More simple optimizations exist in other codes. Consider this code:
b = 10;
It's clear to a human that the first call to draw_set_color does nothing. However, if the assignment b = 10 were replaced with draw_circle(mouse_x,mouse_y,10,0), removing line 1 would cause misbehavior. It would therefore be necessary to have the implementer either specify a list of functions to reference in determining whether two successive function calls of the same type undo each other, or else specify a class/method for examining an AST between two given nodes to make that call for the optimizer.
We then run into a separate, but related, case:
draw_set_color_rgba(0, 0, 0, 0.5);
The most efficient code output for that is as follows:
draw_set_color_rgba(0, 0, 255, 0.5);
But how does the optimizer know to do that? My only thought is that a good pattern to look for would be consecutive calls to related functions in a given set. A class would be provided to give that set of functions, along with hard code to do the merging—how else do we get 0,0,255 out of c_blue? The best we seem to be able to automate here is auto-matching consecutive calls to functions in set A which are not separated by calls to any functions in set B, and then invoking the merge method on the functions from the first set.

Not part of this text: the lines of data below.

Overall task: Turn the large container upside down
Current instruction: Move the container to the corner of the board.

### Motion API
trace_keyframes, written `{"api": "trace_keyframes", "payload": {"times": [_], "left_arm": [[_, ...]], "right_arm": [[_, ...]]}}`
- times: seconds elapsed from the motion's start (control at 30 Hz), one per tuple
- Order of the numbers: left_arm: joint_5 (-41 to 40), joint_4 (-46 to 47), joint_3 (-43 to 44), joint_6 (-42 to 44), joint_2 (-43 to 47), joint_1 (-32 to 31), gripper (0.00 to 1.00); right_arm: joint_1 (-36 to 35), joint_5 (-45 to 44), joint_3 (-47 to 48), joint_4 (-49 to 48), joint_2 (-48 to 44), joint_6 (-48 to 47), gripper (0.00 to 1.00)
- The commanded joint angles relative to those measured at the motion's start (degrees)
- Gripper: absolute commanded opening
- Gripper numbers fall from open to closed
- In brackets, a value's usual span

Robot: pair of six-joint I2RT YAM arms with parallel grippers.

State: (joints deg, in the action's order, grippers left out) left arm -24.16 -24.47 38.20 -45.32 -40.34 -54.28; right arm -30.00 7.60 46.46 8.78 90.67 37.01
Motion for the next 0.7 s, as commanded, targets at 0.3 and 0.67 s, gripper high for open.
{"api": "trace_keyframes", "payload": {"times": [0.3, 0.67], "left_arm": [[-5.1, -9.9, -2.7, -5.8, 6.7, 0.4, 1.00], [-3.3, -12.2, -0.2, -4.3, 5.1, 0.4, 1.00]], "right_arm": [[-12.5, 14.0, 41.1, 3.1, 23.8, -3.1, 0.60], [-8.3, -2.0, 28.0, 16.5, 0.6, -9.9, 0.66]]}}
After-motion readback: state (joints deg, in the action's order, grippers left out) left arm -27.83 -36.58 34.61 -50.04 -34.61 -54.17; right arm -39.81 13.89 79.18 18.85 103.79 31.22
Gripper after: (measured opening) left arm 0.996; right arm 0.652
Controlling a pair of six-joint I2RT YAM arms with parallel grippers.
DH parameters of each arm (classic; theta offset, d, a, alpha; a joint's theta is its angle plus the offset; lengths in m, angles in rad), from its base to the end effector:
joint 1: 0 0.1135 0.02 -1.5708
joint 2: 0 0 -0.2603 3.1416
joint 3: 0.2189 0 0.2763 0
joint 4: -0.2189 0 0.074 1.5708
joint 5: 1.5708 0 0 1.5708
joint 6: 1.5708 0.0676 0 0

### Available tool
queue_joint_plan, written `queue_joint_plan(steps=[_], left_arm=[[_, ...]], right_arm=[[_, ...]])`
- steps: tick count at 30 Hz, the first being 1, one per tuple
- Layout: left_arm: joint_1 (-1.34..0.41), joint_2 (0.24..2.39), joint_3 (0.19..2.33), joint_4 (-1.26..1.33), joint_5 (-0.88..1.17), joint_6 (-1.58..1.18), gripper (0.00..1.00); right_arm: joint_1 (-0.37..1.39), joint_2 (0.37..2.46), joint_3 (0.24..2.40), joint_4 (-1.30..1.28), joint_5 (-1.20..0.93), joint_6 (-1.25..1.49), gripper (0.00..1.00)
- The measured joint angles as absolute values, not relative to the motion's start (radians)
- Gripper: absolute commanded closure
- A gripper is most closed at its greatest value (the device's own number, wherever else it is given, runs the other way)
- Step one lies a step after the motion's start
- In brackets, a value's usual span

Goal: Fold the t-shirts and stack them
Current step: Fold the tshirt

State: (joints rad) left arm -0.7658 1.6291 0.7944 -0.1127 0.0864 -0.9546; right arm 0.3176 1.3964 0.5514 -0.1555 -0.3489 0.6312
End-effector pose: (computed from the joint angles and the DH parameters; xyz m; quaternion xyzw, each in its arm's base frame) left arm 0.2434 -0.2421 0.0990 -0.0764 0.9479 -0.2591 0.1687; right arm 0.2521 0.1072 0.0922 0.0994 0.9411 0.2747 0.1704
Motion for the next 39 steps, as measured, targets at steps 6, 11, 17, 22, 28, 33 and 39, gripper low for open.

I will post more optimizations when I have some more time and am not so tired. I'll also do some proofreading, because I'm sure this reads like ass.
From what I have written here, it looks like the best approach is to have a base class defining a kind of optimization to perform, and then have child classes to carry out a specific operation, which can then have child classes for very similar optimizations. So call-consolidating (as in draw_set_color optimizations above) would be one child of the optimization class, which would employ its own virtual class for specifying sets of functions to consolidate, as described above.
Please do submit feedback; this process is going to need a lot more thought.